A brief discussion on search presentation layer scenario technology-tanGo practice

Author | Search Technology Platform

Introduction 

This article is about technologies related to the search presentation layer. The main line will first introduce the product form of Search Aladdin to let readers have a preliminary understanding of what Aladdin is and related presentation concepts. Later, we will focus on scenario-based products. Scenario-based search is one of the solutions to build an immersive and perfect experience (recombine the full-page Aladdin and natural results). There are many related search technologies and cannot be fully covered. This article mainly introduces the development framework behind it. Support tanGo and will introduce in detail the thinking, problems encountered and corresponding solutions during the construction process. I hope readers will gain something from reading this article.

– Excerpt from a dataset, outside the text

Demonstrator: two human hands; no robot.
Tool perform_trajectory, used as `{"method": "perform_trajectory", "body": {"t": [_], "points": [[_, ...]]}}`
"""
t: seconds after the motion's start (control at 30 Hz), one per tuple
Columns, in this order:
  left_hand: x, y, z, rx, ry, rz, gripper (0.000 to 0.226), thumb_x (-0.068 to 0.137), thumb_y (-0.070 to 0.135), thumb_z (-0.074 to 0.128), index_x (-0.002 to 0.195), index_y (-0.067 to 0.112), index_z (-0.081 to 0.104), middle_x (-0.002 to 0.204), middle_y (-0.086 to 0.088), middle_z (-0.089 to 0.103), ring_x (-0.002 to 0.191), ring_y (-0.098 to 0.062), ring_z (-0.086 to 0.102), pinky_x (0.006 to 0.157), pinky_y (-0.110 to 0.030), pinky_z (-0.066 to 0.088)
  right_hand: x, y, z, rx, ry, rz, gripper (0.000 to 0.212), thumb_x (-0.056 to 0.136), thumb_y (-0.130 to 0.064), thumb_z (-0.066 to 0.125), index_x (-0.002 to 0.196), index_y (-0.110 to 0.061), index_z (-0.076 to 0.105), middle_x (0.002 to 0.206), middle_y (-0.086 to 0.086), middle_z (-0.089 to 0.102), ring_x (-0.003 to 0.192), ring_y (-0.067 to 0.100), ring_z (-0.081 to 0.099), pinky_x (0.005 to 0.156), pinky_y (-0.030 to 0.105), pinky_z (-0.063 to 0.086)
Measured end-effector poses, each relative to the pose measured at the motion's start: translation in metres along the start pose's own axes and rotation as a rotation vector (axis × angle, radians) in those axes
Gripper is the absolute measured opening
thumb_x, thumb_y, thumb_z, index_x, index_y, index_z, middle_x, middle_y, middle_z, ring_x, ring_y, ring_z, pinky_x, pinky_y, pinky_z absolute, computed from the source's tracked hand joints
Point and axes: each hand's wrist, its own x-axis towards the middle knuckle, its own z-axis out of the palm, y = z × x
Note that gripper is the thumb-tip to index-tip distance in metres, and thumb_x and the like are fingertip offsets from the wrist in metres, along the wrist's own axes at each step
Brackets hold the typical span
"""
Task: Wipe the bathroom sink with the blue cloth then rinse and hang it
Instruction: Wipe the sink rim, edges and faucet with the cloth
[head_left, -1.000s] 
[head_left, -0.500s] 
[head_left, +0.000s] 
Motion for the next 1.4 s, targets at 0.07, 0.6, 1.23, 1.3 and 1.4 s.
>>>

The full text is 4412 words and the estimated reading time is 12 minutes.

01 Related background introduction

Understand what Aladdin is. Aladdin is a vertical product launched by Baidu Search. During the search process, users mentioned Query requirements such as encyclopedia, weather, POI, film and television, sports, stocks, Chinese, translation, etc. (as follows) Examples of some products) are recalling Aladdin products to varying degrees.

picture

The above is the search pattern for meeting single requirements and demand clusters (aggregation of multiple single results for the same requirement). For more complex scenarios, such as college entrance examinations, Olympics and other major event scenarios, the search needs to be able to identify the scenario and then recall different scenarios. Requirements cluster.

picture

In addition, some businesses in the technical vertical category are also migrating PHP to Go. Under such a product and technology background, the search industry and research team incubated and designed the tanGo business framework. The following will be from demand analysis -> business abstraction -> overall design and core capabilities. Focus on abstract logic and other aspects, and introduce some problems and thoughts encountered during the construction and application of the entire framework. Prior to this, the Group and Search had also accumulated some relatively mature basic network frameworks and lib (including cgo) assets. Based on these foundations, a lot of efficiency was also improved during the actual implementation process. A business framework should answer well: Why do you do it? (solve business problems) How to do it? How to measure (design, implementation)? (Indicator construction), the specific practices are discussed below.

02 Requirements analysis

From the perspective of search concepts, let’s understand the different scenarios that scenario-based products need to satisfy:

1. Single result: recall one result and search for the basic unit of recall. For example: resource recall. Check movies, TV shows, novels, etc.; computational recall. Calendar, calculator, etc.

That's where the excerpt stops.